Pego de surpresa, Keanu sem querer acaba interpretando
Às vezes eu passo dias a fio vendo filmes na esperança de achar um bom garimpo para o blog, e nada: não encontro nada que valha a pena recomendar e descarto uma opção atrás de outra. Este aqui, em compensação, foi a coisa mais fácil do mundo: estava lá no Netflix, estranhei nunca ter ouvido falar dele, fui conferir e tive uma grata surpresa. Não é que seja excelente; mas tem uma pegada tão marota, um elenco tão bom (Vera Farmiga e James Caan, para começar) e é tão simpático que me deixou no maior bom humor. O melhor de tudo: sem querer, Keanu Reeves acaba de fato conseguindo interpretar, o que não é ocorrência muito comum.

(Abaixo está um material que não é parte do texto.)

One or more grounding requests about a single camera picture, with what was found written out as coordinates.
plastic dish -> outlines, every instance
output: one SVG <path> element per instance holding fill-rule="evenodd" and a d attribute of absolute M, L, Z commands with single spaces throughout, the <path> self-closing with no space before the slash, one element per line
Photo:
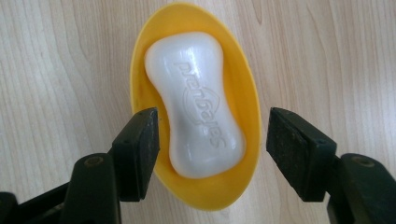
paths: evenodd
<path fill-rule="evenodd" d="M 178 175 L 169 159 L 169 121 L 160 94 L 145 70 L 145 53 L 157 40 L 179 33 L 200 31 L 213 35 L 224 57 L 223 84 L 227 102 L 246 137 L 246 154 L 234 168 L 207 178 Z M 156 11 L 140 32 L 131 62 L 133 113 L 156 106 L 159 111 L 160 153 L 154 168 L 162 183 L 182 202 L 214 211 L 235 202 L 244 192 L 260 157 L 262 120 L 257 91 L 248 61 L 228 29 L 204 9 L 188 3 L 174 3 Z"/>

wood grain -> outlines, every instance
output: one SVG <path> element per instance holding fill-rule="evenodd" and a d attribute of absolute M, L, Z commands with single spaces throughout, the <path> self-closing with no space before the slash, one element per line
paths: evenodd
<path fill-rule="evenodd" d="M 24 202 L 105 152 L 132 116 L 129 67 L 144 22 L 171 1 L 0 1 L 0 190 Z M 396 4 L 384 1 L 191 1 L 223 21 L 247 55 L 262 108 L 309 120 L 396 176 Z M 262 145 L 241 198 L 192 209 L 152 177 L 124 223 L 328 223 L 302 203 Z"/>

white soap bar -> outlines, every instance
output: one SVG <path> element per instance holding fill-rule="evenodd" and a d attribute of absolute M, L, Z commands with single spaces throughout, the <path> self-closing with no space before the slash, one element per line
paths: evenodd
<path fill-rule="evenodd" d="M 245 137 L 225 98 L 218 41 L 201 32 L 171 35 L 148 49 L 145 64 L 168 114 L 175 170 L 202 178 L 240 162 Z"/>

soap bar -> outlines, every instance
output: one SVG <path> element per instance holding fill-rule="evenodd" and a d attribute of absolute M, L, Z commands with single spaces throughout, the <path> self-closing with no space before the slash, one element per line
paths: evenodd
<path fill-rule="evenodd" d="M 203 178 L 234 167 L 245 137 L 223 88 L 223 53 L 211 35 L 190 32 L 155 42 L 146 72 L 163 99 L 170 125 L 169 157 L 176 172 Z"/>

screw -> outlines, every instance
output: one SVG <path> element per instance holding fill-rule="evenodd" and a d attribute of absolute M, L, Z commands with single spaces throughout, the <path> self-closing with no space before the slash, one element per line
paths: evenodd
<path fill-rule="evenodd" d="M 365 166 L 365 167 L 373 167 L 373 166 L 375 166 L 375 164 L 372 161 L 370 161 L 369 159 L 360 157 L 360 156 L 352 157 L 352 160 L 354 162 L 358 163 L 359 165 L 362 165 L 362 166 Z"/>
<path fill-rule="evenodd" d="M 90 157 L 84 161 L 84 165 L 88 168 L 91 168 L 91 167 L 99 165 L 102 162 L 103 162 L 102 157 Z"/>

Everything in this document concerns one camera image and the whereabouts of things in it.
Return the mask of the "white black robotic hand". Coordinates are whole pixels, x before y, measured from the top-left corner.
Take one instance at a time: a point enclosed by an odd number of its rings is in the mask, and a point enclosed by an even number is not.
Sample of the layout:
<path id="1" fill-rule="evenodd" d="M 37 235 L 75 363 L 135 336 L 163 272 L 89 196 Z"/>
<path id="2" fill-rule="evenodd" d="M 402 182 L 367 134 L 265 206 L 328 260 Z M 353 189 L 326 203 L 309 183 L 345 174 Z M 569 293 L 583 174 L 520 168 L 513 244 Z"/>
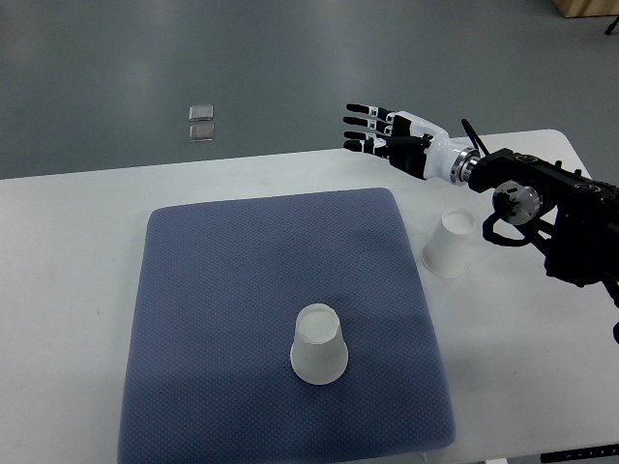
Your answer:
<path id="1" fill-rule="evenodd" d="M 412 113 L 358 103 L 346 110 L 351 114 L 342 121 L 357 129 L 344 134 L 343 148 L 385 159 L 414 178 L 464 185 L 481 158 L 478 148 Z"/>

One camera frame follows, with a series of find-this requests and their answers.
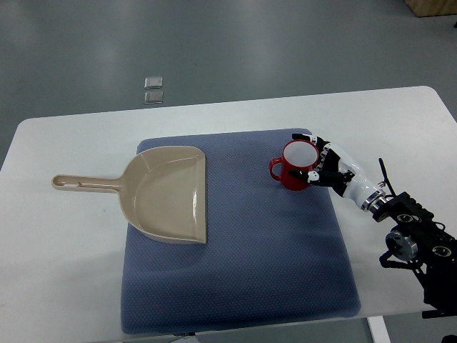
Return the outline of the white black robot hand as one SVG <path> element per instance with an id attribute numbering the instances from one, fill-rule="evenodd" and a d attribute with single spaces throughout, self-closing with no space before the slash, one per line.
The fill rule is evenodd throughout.
<path id="1" fill-rule="evenodd" d="M 293 134 L 292 139 L 311 142 L 318 149 L 318 164 L 313 171 L 292 169 L 289 174 L 310 185 L 328 187 L 342 198 L 351 199 L 367 212 L 387 202 L 381 186 L 372 182 L 363 168 L 341 147 L 319 136 Z"/>

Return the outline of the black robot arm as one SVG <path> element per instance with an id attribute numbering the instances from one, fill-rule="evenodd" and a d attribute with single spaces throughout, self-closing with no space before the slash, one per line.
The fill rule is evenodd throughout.
<path id="1" fill-rule="evenodd" d="M 381 187 L 389 194 L 377 198 L 371 211 L 381 222 L 391 218 L 396 225 L 386 235 L 387 251 L 379 257 L 382 267 L 411 270 L 423 287 L 423 302 L 433 307 L 424 319 L 456 316 L 456 238 L 446 225 L 408 193 L 395 193 L 382 159 Z"/>

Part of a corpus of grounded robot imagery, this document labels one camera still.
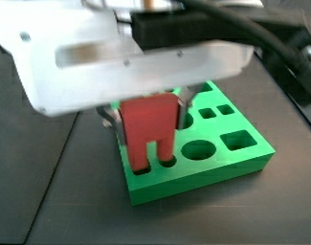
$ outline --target red block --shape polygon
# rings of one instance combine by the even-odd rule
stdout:
[[[120,116],[132,172],[148,168],[146,144],[150,142],[156,142],[159,160],[170,161],[178,120],[178,96],[160,94],[123,101]]]

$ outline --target circular hole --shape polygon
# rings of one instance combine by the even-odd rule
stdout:
[[[144,175],[146,173],[151,172],[151,165],[148,165],[148,168],[142,169],[139,171],[132,171],[136,176]]]
[[[194,141],[182,147],[182,155],[194,161],[210,158],[216,151],[215,145],[208,141]]]
[[[172,167],[176,164],[176,158],[172,156],[170,161],[159,161],[163,167]]]
[[[187,113],[184,116],[183,129],[191,127],[192,123],[194,123],[194,118],[192,118],[191,114]]]

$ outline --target rectangular hole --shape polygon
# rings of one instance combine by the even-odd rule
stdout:
[[[246,130],[236,131],[220,136],[228,150],[235,151],[258,144],[252,136]]]
[[[218,109],[219,109],[222,115],[224,115],[224,116],[231,115],[234,113],[234,109],[227,104],[218,106]]]
[[[202,109],[200,114],[204,119],[212,119],[216,117],[215,112],[210,108]]]

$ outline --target black cable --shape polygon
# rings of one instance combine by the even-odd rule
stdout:
[[[227,8],[218,7],[211,1],[202,0],[171,0],[183,4],[186,9],[202,11],[206,14],[222,19],[235,26],[243,34],[262,47],[264,50],[274,52],[288,68],[298,73],[306,68],[307,62],[300,52],[288,47],[280,39],[260,25],[250,21],[246,17],[234,13]]]

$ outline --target green shape sorter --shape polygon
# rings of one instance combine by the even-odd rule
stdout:
[[[194,98],[184,127],[175,131],[172,167],[162,165],[156,158],[156,145],[150,143],[151,171],[135,175],[127,148],[124,145],[119,147],[132,205],[259,171],[275,152],[211,81]]]

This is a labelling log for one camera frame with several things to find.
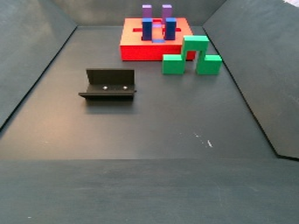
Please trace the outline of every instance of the black bracket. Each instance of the black bracket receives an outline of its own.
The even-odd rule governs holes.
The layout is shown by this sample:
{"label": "black bracket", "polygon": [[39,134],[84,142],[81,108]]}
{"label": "black bracket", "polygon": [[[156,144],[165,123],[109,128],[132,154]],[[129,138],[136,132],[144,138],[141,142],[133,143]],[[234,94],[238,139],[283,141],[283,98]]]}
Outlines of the black bracket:
{"label": "black bracket", "polygon": [[79,93],[89,100],[103,98],[132,98],[135,97],[135,70],[88,68],[88,90]]}

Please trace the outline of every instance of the white mark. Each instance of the white mark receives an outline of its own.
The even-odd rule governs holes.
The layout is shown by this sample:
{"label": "white mark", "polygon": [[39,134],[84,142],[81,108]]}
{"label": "white mark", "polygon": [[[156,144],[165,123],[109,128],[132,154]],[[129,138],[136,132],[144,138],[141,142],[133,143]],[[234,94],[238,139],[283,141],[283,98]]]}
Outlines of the white mark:
{"label": "white mark", "polygon": [[250,189],[251,189],[254,192],[258,192],[258,189],[256,189],[254,186],[251,186]]}
{"label": "white mark", "polygon": [[211,145],[211,141],[208,140],[208,145],[209,145],[209,147],[212,148],[212,145]]}

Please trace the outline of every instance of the purple pillar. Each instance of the purple pillar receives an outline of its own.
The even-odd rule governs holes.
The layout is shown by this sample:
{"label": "purple pillar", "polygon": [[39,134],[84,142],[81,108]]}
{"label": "purple pillar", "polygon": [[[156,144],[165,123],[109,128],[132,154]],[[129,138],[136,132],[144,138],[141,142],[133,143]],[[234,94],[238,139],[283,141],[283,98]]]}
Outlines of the purple pillar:
{"label": "purple pillar", "polygon": [[171,18],[173,14],[173,7],[169,4],[163,5],[163,25],[167,18]]}
{"label": "purple pillar", "polygon": [[151,18],[151,17],[152,17],[152,5],[143,4],[143,18]]}

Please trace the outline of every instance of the blue pillar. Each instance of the blue pillar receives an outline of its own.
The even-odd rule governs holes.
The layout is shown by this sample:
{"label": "blue pillar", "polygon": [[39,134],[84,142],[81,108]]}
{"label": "blue pillar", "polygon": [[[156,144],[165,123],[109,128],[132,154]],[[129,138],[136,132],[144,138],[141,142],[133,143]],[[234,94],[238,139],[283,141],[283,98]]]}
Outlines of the blue pillar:
{"label": "blue pillar", "polygon": [[168,17],[165,19],[164,40],[175,40],[176,18]]}
{"label": "blue pillar", "polygon": [[153,19],[149,17],[143,18],[143,40],[152,40]]}

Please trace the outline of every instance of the stacked blocks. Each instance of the stacked blocks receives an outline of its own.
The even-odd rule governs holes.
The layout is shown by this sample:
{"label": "stacked blocks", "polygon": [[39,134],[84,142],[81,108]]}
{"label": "stacked blocks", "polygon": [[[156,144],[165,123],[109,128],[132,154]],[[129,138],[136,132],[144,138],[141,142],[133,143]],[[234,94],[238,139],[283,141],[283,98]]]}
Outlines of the stacked blocks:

Só para esclarecer, não estou botando Keanu abaixo. Ele tem carisma e bom coração, e gosto tanto dele que tenho a maior consideração até por aquele jeito de quem esqueceu o que estava pensando. Henry, o personagem dele aqui, de início faz ótimo uso dessa cara. Funcionário de um pedágio em Buffalo, no norte do estado de Nova York, Henry vai de casa para o trabalho e do trabalho para casa sempre com um ar de quem não está em lugar nenhum; quando a mulher dele (Judy Greer) fala em ter filhos, Henry mal sabe onde se esconder – imagine ter de despencar na Terra assim, com um choque de realidade desses. Quando dois amigos (da onça) pegam Henry para ir a um jogo, ele descobre, tarde demais, que na verdade eles o estão usando como motorista de fuga em um assalto a banco. Lá se vai ele para a prisão, onde, sempre no mundo da Lua, faz amizade com Max (James Caan), um setentão que boicota todas as oportunidades de liberdade condicional porque adora morar atrás das grades.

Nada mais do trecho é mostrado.